The first selection target splitting path unit is used to obtain the split state set of the input tensor data of the target layer and the output tensor data of the target layer after traversing all the split state sets of the target layer The target split path between the set of split states.

12. The apparatus of claim 10, wherein the target splitting path module comprises:

The second traversal unit is used to traverse all the split state sets of the target layer, traverse each state for the current split state set, and obtain all the state paths starting from the current state and the end states of the state paths to The splitting path of the terminal state of the output tensor data of the target layer;

The second splitting path determination unit is configured to determine the splitting path from the current state to the terminal state of the output tensor data of the target layer according to the weight of the state path and the weight of the splitting path; wherein, The weight of the split path is determined according to the weight of all state paths corresponding to the split path;

The second selection target splitting path unit is used to obtain the split state set of the input tensor data of the target layer and the output tensor data of the target layer after traversing all the split state sets of the target layer The target split path between the set of split states.

13. The apparatus of claim 10, further comprising:

The first split state set optimization module is used in the forward traversal stage, when the output tensor data of the operator is used as input tensor data by at least two operators, or the operator has at least two output tensor data. When the amount of data is stored, one split state remains in the split state set of the output tensor data of the operator, and the split state is determined through the same state path of the operator.

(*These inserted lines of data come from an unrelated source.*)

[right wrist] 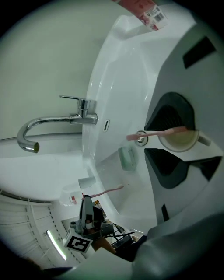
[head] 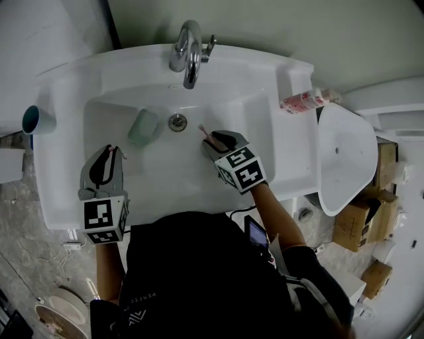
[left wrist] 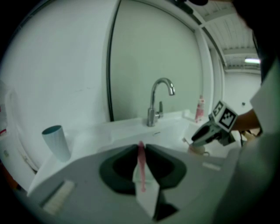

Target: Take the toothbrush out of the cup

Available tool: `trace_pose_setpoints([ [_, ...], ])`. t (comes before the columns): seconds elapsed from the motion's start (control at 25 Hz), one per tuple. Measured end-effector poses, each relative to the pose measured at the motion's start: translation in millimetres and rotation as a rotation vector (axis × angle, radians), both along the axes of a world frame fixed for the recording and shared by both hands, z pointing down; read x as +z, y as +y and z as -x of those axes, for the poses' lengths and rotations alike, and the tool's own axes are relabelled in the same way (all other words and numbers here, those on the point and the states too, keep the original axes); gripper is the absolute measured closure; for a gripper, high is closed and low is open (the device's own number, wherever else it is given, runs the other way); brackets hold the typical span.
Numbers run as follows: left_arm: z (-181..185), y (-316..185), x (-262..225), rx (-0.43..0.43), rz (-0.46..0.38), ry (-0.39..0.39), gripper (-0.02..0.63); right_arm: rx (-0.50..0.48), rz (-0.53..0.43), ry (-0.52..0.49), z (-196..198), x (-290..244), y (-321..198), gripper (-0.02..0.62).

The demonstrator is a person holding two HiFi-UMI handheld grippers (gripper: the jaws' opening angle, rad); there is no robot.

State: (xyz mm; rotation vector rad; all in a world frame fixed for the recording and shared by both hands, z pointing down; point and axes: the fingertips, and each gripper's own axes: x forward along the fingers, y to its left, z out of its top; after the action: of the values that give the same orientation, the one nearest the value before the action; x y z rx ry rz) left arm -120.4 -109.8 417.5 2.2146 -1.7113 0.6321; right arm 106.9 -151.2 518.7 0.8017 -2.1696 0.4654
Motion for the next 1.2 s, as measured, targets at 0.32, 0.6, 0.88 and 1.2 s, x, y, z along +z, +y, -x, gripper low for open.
trace_pose_setpoints([
  [0.32,0,6,8,-0.038,0.032,-0.028,0.541,-0.071,0.017,0.08,0,29,-8,0.48],
  [0.6,-3,7,10,-0.048,0.045,-0.046,0.541,-0.094,0.031,0.092,5,38,-11,0.497],
  [0.88,-6,7,13,-0.042,0.043,-0.056,0.541,-0.096,0.044,0.064,6,38,-10,0.526],
  [1.2,-3,6,7,-0.045,0.013,-0.056,0.541,-0.138,0.011,0.096,9,32,-5,0.56],
])
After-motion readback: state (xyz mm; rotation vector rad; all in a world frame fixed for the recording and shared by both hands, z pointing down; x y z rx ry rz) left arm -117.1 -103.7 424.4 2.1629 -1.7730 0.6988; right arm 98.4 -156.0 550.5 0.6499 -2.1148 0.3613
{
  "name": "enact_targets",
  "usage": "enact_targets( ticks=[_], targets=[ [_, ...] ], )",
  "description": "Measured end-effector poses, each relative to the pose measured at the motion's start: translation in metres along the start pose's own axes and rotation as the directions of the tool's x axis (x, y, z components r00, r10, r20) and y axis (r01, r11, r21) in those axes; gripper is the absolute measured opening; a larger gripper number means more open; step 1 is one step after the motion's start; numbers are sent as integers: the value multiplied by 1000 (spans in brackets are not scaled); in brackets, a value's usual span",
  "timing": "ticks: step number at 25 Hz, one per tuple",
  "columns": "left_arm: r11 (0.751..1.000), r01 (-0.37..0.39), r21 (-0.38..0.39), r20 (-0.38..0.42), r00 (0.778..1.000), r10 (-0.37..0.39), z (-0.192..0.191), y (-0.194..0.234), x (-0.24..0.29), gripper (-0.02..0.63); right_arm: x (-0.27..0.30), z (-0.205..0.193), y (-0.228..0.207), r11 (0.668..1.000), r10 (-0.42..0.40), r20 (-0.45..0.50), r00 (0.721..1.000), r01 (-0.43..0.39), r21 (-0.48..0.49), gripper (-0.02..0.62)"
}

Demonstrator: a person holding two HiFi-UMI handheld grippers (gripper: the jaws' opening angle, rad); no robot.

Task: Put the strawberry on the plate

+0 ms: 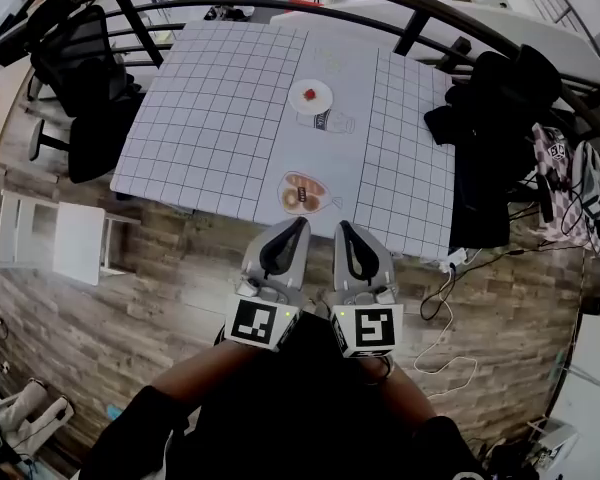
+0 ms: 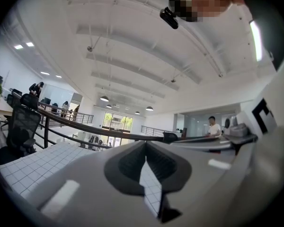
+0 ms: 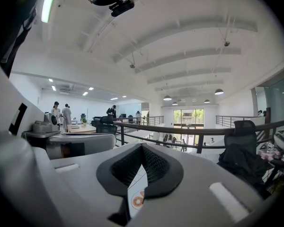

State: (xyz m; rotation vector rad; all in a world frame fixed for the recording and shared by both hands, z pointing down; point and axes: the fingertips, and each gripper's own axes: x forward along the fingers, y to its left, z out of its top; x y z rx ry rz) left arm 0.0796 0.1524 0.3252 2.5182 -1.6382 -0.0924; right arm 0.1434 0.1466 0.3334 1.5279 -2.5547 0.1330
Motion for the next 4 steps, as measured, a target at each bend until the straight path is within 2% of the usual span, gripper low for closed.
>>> enact_targets(
  ticks=[4],
  targets=[
    [1000,10,-3,-1,1000,-10,-2,-14,-2,9,-11,-4,-2,1000,-3,3,1000,3,-14,-3]
  ],
)
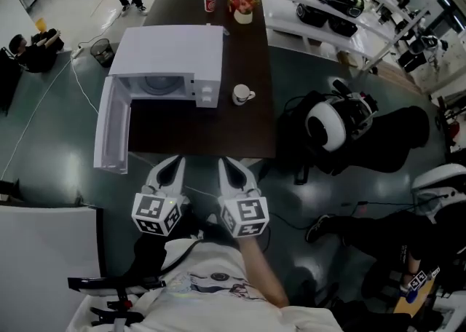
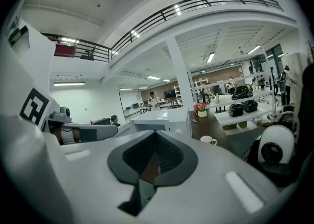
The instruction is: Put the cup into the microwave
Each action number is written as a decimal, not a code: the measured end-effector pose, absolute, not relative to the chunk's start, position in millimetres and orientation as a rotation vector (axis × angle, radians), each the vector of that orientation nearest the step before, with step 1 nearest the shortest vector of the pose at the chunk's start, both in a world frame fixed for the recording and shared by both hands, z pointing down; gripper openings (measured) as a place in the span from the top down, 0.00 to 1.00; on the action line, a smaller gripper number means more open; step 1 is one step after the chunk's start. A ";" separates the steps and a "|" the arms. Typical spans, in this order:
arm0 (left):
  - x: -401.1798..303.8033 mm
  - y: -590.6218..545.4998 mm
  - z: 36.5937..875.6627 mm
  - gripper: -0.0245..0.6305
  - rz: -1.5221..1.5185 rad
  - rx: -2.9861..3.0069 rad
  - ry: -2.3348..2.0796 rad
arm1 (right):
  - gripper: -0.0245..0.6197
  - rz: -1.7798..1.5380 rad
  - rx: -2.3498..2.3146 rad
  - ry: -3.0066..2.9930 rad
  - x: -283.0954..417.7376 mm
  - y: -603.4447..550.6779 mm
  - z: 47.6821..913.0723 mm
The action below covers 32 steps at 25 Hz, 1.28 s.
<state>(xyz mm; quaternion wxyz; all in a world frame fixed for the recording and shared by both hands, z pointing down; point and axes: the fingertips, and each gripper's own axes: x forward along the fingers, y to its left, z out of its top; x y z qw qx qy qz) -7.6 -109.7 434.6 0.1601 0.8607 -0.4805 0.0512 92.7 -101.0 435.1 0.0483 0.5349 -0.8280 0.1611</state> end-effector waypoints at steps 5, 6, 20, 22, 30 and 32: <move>-5.9 -146.5 446.4 0.96 0.181 2.455 -1.321 | 0.96 0.488 1.650 -2.483 87.8 -129.6 439.7; -5.9 -156.4 446.1 0.96 0.177 2.462 -1.310 | 0.96 0.479 1.658 -2.471 87.3 -137.2 440.0; -32.2 -244.8 482.6 0.96 0.215 2.442 -1.178 | 0.96 0.516 1.632 -2.355 57.1 -212.1 467.0; -36.1 -246.9 493.7 0.96 0.244 2.421 -1.179 | 0.96 0.561 1.627 -2.335 57.2 -211.5 477.0; -37.0 -264.9 505.3 0.96 0.297 2.399 -1.247 | 0.96 0.686 1.600 -2.342 69.1 -229.1 497.3; -31.3 -263.7 506.9 0.96 0.326 2.393 -1.247 | 0.96 0.698 1.586 -2.347 73.2 -231.2 498.2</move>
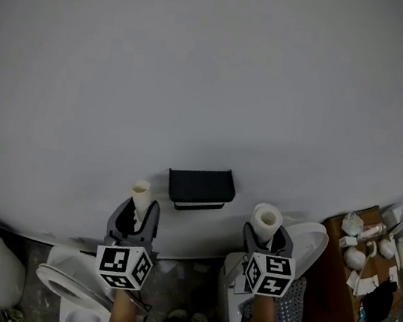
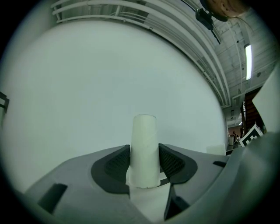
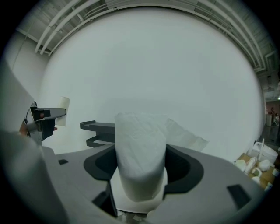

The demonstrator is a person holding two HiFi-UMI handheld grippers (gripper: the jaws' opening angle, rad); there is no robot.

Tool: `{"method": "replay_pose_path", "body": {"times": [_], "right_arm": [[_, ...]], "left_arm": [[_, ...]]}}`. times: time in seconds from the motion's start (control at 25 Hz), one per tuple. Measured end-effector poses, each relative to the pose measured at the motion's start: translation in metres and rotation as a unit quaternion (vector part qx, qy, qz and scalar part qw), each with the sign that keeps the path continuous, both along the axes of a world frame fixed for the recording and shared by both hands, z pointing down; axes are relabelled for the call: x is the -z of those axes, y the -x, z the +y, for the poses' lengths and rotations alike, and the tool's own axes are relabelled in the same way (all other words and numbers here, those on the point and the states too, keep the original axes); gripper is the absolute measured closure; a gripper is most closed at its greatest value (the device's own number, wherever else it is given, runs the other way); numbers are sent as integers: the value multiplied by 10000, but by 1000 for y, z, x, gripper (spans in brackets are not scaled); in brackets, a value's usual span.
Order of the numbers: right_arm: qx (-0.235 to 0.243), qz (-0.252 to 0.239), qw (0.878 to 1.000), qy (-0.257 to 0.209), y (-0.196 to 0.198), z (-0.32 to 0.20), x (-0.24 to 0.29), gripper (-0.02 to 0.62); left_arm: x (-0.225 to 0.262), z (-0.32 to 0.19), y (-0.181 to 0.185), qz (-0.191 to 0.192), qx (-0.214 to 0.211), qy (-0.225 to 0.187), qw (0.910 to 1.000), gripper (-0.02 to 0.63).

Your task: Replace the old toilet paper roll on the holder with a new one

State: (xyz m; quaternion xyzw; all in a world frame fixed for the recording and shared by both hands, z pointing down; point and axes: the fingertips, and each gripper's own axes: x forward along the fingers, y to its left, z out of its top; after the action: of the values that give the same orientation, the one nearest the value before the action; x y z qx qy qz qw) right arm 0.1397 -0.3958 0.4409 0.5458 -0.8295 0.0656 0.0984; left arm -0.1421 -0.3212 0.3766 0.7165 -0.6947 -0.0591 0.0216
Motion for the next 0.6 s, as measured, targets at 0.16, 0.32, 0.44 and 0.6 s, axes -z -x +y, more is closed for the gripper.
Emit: {"method": "replay_pose_path", "body": {"times": [0.16,0.32,0.44,0.6], "right_arm": [[73,396,9992,-40,3,-6,-6,295],[234,1129,9933,-113,6,-17,-13,295],[442,1883,9807,-272,9,-27,-16,295],[702,3116,9462,-521,12,-39,-24,295]], "left_arm": [[0,-1,3,-23,32,14,10000,402],[2,-1,7,-25,64,9,10000,402],[3,-1,10,-9,57,-1,10000,402],[3,1,14,23,76,-6,10000,402]]}}
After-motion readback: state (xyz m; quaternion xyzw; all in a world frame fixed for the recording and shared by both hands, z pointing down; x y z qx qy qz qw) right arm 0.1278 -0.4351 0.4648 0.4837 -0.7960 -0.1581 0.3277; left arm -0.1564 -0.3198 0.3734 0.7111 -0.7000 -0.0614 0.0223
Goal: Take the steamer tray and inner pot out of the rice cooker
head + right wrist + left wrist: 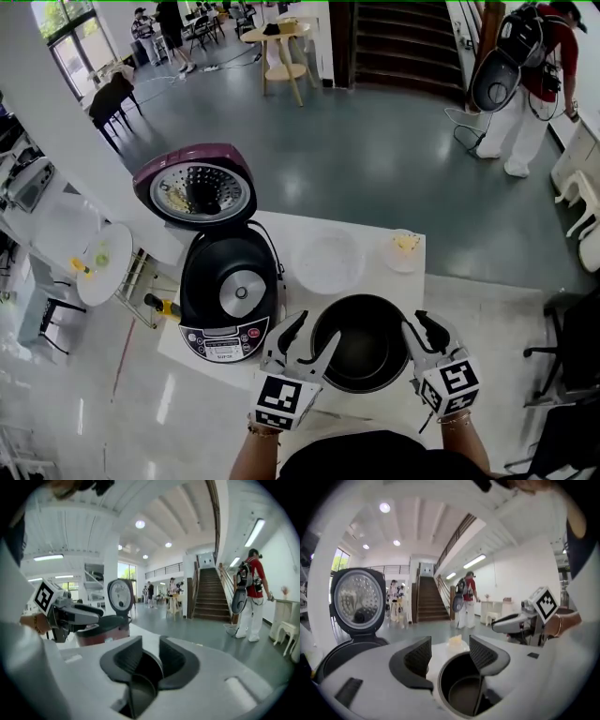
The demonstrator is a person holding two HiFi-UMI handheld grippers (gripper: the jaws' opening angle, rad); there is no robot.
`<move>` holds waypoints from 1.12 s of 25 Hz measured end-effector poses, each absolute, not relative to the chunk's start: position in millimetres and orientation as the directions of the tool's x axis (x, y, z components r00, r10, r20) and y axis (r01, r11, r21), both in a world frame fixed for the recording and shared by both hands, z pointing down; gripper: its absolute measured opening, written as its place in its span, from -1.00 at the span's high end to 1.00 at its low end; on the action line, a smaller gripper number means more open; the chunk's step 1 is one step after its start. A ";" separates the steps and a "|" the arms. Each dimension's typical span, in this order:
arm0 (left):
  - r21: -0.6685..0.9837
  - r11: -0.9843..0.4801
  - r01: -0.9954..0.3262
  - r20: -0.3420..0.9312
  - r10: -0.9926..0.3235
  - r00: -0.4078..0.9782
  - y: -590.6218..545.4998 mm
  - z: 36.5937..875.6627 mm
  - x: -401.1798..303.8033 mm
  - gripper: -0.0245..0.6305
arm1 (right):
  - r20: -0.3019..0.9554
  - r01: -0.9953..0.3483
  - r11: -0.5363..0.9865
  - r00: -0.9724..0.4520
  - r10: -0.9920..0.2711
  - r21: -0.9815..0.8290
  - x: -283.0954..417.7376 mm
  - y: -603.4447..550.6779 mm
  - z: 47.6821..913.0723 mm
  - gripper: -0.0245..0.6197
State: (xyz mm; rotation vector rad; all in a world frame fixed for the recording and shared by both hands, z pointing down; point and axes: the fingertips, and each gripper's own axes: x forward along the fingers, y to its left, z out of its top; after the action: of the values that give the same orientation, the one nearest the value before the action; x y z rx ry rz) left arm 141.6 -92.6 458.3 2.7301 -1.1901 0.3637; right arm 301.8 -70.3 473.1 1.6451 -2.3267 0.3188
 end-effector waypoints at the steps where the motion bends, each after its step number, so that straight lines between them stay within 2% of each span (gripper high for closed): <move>1: 0.033 -0.666 -0.745 0.208 -0.725 0.657 -88.3 440.9 140.0 0.16 | 0.290 -0.946 0.322 -0.320 -0.902 -0.043 302.2 -64.4 458.3 0.78; 2: 0.021 -0.651 -0.758 0.159 -0.747 0.646 -83.9 427.1 137.6 0.20 | 0.245 -0.946 0.320 -0.324 -0.914 -0.059 301.8 -59.0 444.5 0.91; 5: -0.032 -0.595 -0.803 0.082 -0.802 0.592 -70.8 397.5 127.6 0.45 | 0.152 -0.939 0.335 -0.344 -0.927 -0.079 297.6 -46.1 411.4 0.91; 8: 0.045 -0.555 -0.831 0.016 -0.831 0.556 -55.8 373.3 113.4 0.86 | 0.102 -0.943 0.328 -0.331 -0.938 -0.053 298.1 -34.8 395.4 0.91; 9: 0.066 -0.546 -0.835 0.001 -0.837 0.547 -51.6 366.8 108.7 0.93 | 0.095 -0.946 0.322 -0.325 -0.941 -0.046 298.5 -31.4 393.6 0.91; 14: -0.039 -0.503 -0.864 0.047 -0.864 0.501 -38.2 372.8 90.7 0.93 | 0.094 -0.945 0.316 -0.324 -0.941 -0.085 291.5 -20.9 398.4 0.91; 28: -0.081 -0.418 -0.905 0.081 -0.908 0.412 -19.8 385.5 73.9 0.93 | 0.093 -0.927 0.366 -0.373 -0.923 -0.082 282.8 -6.3 391.8 0.92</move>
State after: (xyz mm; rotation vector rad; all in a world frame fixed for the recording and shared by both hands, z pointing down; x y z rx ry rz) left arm 73.9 -19.8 385.5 2.6605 -1.7074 0.1770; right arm 282.8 -6.3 391.8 1.7412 -2.5704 0.1866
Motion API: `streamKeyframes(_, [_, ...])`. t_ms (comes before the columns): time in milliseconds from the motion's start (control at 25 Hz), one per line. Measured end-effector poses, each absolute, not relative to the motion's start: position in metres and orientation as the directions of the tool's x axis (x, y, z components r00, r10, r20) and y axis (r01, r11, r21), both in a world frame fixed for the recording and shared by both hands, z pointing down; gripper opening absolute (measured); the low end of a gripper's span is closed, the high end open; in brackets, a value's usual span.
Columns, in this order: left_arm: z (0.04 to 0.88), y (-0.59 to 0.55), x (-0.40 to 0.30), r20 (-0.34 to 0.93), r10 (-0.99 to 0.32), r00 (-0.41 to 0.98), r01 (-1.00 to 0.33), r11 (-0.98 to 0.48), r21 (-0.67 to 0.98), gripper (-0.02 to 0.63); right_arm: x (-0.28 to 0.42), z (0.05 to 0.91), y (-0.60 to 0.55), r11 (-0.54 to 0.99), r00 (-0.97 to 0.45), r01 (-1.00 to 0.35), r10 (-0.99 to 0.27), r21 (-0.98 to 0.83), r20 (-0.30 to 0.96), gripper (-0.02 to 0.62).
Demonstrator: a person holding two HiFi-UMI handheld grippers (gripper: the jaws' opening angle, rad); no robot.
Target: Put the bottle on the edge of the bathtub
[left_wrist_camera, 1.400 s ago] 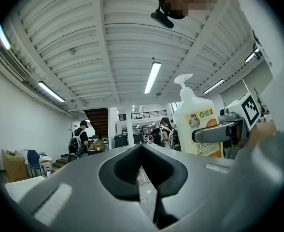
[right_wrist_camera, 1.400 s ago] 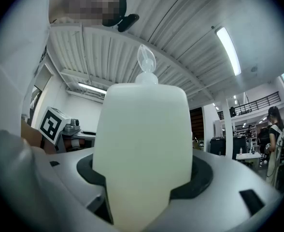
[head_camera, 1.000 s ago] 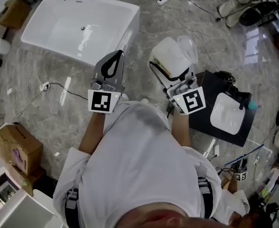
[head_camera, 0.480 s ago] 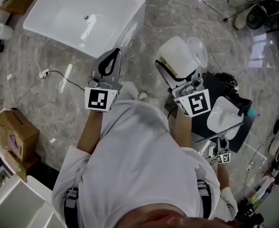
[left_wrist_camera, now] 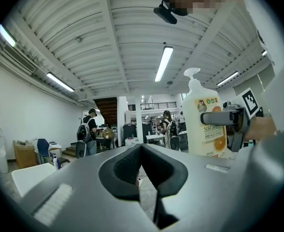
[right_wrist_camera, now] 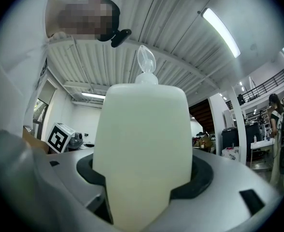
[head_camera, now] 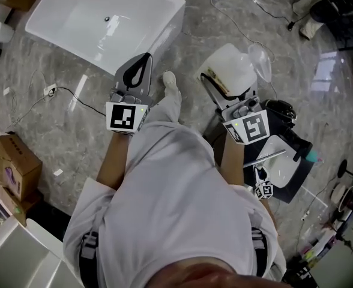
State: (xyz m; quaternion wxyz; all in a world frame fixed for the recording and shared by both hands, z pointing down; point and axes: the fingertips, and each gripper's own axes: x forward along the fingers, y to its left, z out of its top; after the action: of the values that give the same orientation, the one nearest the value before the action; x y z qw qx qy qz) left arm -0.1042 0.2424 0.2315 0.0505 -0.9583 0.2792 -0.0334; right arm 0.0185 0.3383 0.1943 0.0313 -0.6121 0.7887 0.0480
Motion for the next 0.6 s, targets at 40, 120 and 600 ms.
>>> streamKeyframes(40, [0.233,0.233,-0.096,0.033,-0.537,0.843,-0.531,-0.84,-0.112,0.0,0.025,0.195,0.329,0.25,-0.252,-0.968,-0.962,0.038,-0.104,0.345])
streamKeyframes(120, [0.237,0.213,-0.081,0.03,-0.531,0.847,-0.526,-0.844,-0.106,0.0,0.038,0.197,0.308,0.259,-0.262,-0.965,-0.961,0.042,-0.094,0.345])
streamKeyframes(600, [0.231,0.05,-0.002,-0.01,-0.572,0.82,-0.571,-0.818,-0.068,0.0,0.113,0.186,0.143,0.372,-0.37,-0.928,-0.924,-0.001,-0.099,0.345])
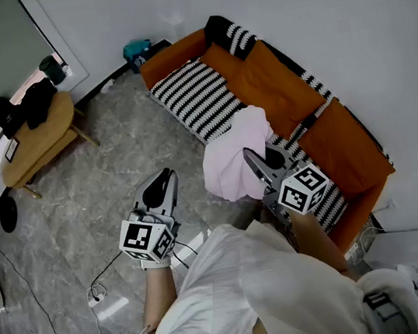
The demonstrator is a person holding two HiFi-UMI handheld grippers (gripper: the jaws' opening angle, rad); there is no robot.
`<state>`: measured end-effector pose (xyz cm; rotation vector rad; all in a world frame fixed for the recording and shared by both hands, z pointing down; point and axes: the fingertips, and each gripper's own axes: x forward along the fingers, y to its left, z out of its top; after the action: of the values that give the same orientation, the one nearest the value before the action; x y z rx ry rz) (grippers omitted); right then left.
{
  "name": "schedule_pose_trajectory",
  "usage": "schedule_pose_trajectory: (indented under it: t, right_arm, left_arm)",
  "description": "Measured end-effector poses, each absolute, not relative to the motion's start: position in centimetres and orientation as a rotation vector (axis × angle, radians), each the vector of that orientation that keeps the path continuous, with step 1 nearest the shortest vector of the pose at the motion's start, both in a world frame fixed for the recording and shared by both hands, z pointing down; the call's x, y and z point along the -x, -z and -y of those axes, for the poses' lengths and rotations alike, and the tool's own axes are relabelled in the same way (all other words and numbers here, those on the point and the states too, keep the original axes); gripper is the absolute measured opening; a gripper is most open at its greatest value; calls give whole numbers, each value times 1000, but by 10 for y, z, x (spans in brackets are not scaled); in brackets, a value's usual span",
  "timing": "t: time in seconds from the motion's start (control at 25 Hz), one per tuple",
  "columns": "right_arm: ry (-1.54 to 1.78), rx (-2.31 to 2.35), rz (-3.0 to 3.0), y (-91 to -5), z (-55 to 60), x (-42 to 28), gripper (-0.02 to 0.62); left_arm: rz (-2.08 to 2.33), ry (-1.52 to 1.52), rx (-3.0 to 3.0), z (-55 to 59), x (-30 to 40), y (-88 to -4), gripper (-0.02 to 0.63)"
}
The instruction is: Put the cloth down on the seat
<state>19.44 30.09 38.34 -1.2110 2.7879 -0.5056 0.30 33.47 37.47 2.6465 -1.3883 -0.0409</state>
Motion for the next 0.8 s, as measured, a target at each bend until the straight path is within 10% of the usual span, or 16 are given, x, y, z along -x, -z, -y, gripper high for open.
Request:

14. The apparatus of claim 10, further comprising:

The second split state set optimization module is configured to, in the reverse traversal stage, when the operator has at least two input tensor data, retain one split state set of the input tensor data of the operator split states, and the split states are determined via the same state path of the operator.

15. A neural network model splitting hardware device, comprising a memory and a processor, and a computer program that can be run on the processor is stored on the memory, wherein the processor implements the right when executing the computer program. The steps of the method of any one of claims 1-9.

16. A computer-readable storage medium on which a computer program is stored, characterized in that, when the computer program is executed by a processor, the steps of the method according to any one of claims 1 to 9 are implemented.